Dark Glasses, Dario Argento
Credit: Vision Distribution
by Fred Barrett Featured Film Streaming Scene

Dark Glasses — Dario Argento

October 13, 2022

Dark Glasses ends Argento’s decade-long hiatus and even longer stretch of mediocre works with a return to form for the Italian master.


It’s been a rough couple of decades for Dario Argento. Once hailed as the “Master of Horror” for films like Deep Red (1975), Suspiria (1977), and Inferno (1980), around the mid-to-late ‘90s that reputation plummeted, as Argento’s films increasingly failed to leave much impression at all, with a 3D adaptation of Bram Stoker’s Dracula arguably marking his lowest point. Following that flop, Argento took a decade-long hiatus – one which comes to an end with the release of Dark Glasses.

For a large swath of the audience, expectations for Dark Glasses will likely be modest. Most would agree that Argento hasn’t made a masterpiece in quite some time, although it should be noted that the director’s post-’80s output has managed to touch on some provocative themes and demonstrate an enduring gift for image-making. Argento’s 21st-century films, in particular, often seem preoccupied with navigating the disorienting terrain of our digital world – his characteristically oneiric film language becoming not only a means to rework evergreen thematic obsessions (consider the aptly named Giallo, which is very much concerned with analyzing a personal cinematic legacy), but also a way of recontextualizing a broader horror history. The latter is true of Argento’s take on Stoker’s seminal tome, certainly – and the same could be said of the way that Dark Glasses transplants a set of fine-tuned aesthetic instincts to a present where such artistic vision is rare.

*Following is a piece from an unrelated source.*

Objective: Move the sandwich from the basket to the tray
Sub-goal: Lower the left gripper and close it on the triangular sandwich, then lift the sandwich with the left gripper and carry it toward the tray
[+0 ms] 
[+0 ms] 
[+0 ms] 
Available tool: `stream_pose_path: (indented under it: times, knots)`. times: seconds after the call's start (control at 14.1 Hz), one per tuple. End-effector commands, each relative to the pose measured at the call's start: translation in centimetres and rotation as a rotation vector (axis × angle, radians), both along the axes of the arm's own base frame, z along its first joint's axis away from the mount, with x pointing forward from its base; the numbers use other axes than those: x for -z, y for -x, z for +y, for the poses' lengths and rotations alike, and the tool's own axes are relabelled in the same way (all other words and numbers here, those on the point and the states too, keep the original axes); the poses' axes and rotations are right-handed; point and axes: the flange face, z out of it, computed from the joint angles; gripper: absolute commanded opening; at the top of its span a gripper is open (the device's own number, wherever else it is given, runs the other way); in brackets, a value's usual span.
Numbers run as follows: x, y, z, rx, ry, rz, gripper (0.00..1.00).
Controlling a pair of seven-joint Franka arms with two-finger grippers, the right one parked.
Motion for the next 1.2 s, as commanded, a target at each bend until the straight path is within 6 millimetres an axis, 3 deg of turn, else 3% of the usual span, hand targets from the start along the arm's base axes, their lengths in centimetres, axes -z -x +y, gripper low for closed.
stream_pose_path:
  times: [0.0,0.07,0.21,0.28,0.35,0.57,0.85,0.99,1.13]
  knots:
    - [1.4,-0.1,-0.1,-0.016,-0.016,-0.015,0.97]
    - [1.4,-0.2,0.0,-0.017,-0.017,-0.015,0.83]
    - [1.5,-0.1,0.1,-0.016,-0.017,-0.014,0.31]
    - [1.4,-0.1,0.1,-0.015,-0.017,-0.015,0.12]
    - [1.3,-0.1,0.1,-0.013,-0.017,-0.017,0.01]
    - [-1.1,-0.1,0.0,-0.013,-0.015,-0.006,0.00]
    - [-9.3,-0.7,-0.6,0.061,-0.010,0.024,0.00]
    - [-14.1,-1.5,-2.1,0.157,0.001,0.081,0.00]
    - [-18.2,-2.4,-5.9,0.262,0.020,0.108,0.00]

Early on in Dark Glasses, Diana (Ilenia Pastorelli), a high-class escort, finds herself targeted by a vicious serial killer. During a car chase with the misogynistic assailant, Diana crashes, resulting in injuries that leave her blind – and also killing the mother and father of 10-year-old Chin (Andrea Zhang). To help her cope with the combined trauma of these circumstances, a social worker, Rita (Asia Argento), enters Diana’s life, providing both a service dog and a set of handy tips for navigating life as a blind woman. Chin, meanwhile, decides to run away from the orphanage into which he’s been placed and cohabitate with Diana, who’s at first reluctant toward the arrangement. Diana, Chin, and the service dog (who’s also a victim of trauma) eventually form a close bond — while the killer, lurking in a white van, continues to stalk Diana and wait for the opportunity to finish what he started.

Argento has always proved himself willing to embrace chaos and irreverence, regularly piling on brutal murders, out-of-nowhere animal attacks, and supernatural twists. In this way, and after spending a few decades in a kind of artistic limbo, Dark Glasses almost seems like a back-to-basics turn for the maestro del brivido. Given how badly Argento has fallen out of favor since the ‘70s and ‘80s, it’s even tempting to interpret, say, a set of black leather gloves, or some snake-filled waters, or the ominous solar eclipse that opens this film as conscious efforts to retread the filmmaker’s glory days. But actually, Dark Glasses discovers a new focus: The survivors of the violent attacks in which Argento traditionally has taken so much pleasure staging. This makes for a more low-key way of approaching Argento’s signature style — neither the rich color palette of Suspiria, nor the sweeping camerawork of Opera make an appearance – and allows him to explore more tender feelings than he has before, perhaps as a reaction to the ordeals through which he’s put protagonists in the past.

Dark Glasses may be unexpectedly affectionate towards its characters, but Argento still loves reveling in straightforward horror nastiness – strangulations, slashed throats, and vicious dog maulings punctuate this slick, 90-minute giallo. And even as Argento softens, he still steers clear of the heavy-handed moralizing that’s become so ubiquitous in horror; he’s clearly most interested in doing what he has always loved doing, even though the world around him has become increasingly unable to cope with any media that isn’t completely sanitized and didactic. Following the world premiere of Dark Glasses at Berlinale, one critic noted “an uncomfortable erotic gaze during attack scenes” and called the film “out of step with the current mood,” which is not exactly meaningful criticism in a cultural landscape as dire as ours. They went on to praise Luca Guadagnino’s artless and thuddingly literal Suspiria remake – presumably because Guadagnino was so uninterested in making actual horror as to satisfy the pearl-clutchers who write about genre films these days.

If Argento’s best work is behind him, Dark Glasses is still a fantastic, and much-needed, reminder that in spite of the last 20-plus years, deep down, the Italian master is still the same twisted genius he’s always been. And who knows, he may even have another classic in him.

You can currently stream Dario Argento’s Dark Glasses on Shudder beginning on October 13.


Published as part of Fantasia Fest 2022 — Dispatch 5.